Data entries:
****************

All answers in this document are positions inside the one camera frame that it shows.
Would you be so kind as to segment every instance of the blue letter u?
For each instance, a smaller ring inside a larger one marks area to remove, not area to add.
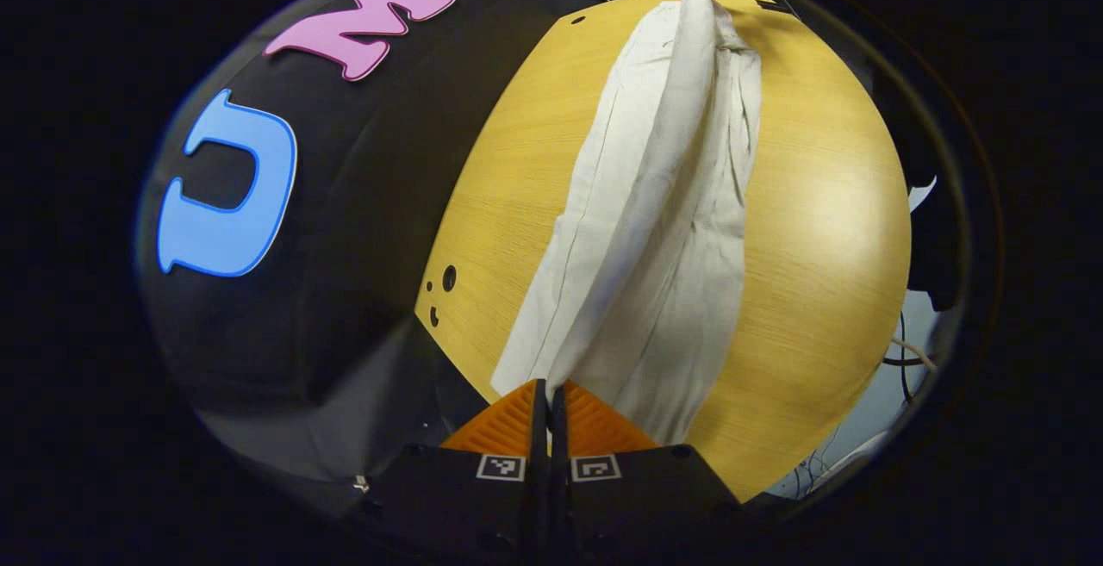
[[[283,221],[295,183],[295,132],[278,116],[229,103],[227,89],[203,109],[184,153],[194,153],[204,141],[251,152],[253,185],[236,209],[216,209],[184,197],[183,180],[173,179],[161,204],[157,256],[164,273],[181,265],[214,276],[243,276],[265,257]]]

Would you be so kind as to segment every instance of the pink letter m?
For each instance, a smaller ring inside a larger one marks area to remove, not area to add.
[[[296,23],[276,36],[265,47],[270,56],[280,50],[299,50],[344,66],[344,78],[356,82],[367,76],[386,57],[389,46],[385,41],[357,43],[351,33],[386,33],[403,35],[406,23],[395,13],[393,6],[409,12],[410,21],[425,21],[452,6],[456,0],[356,0],[354,11],[319,13]]]

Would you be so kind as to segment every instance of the wooden table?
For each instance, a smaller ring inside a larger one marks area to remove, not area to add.
[[[678,0],[617,0],[559,20],[502,94],[453,190],[416,311],[490,402],[606,78],[661,1]],[[865,391],[903,301],[911,228],[892,141],[849,68],[789,13],[719,1],[762,56],[763,103],[743,303],[687,441],[748,500],[818,446]],[[446,292],[449,265],[456,286]]]

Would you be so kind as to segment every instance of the orange object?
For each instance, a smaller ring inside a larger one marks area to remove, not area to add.
[[[568,456],[634,452],[658,447],[658,444],[595,394],[570,381],[563,387],[567,407]]]
[[[527,457],[533,442],[535,394],[536,380],[513,389],[471,418],[471,421],[453,432],[440,447],[484,455]]]

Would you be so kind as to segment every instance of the white towel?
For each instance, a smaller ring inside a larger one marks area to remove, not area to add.
[[[681,442],[727,357],[743,286],[758,54],[713,0],[664,2],[617,58],[564,214],[491,385],[571,378]]]

****************

§ **WHAT YOU SHOULD DO**:
Return from the data every line that holds "kind".

§ **OUTPUT OF THE EXERCISE**:
Would you be so kind as to segment every instance of the blue letter u?
Would you be so kind as to segment every instance of the pink letter m?
Would you be so kind as to segment every instance of the wooden table?
Would you be so kind as to segment every instance of the orange object?
Would you be so kind as to segment every instance of the white towel?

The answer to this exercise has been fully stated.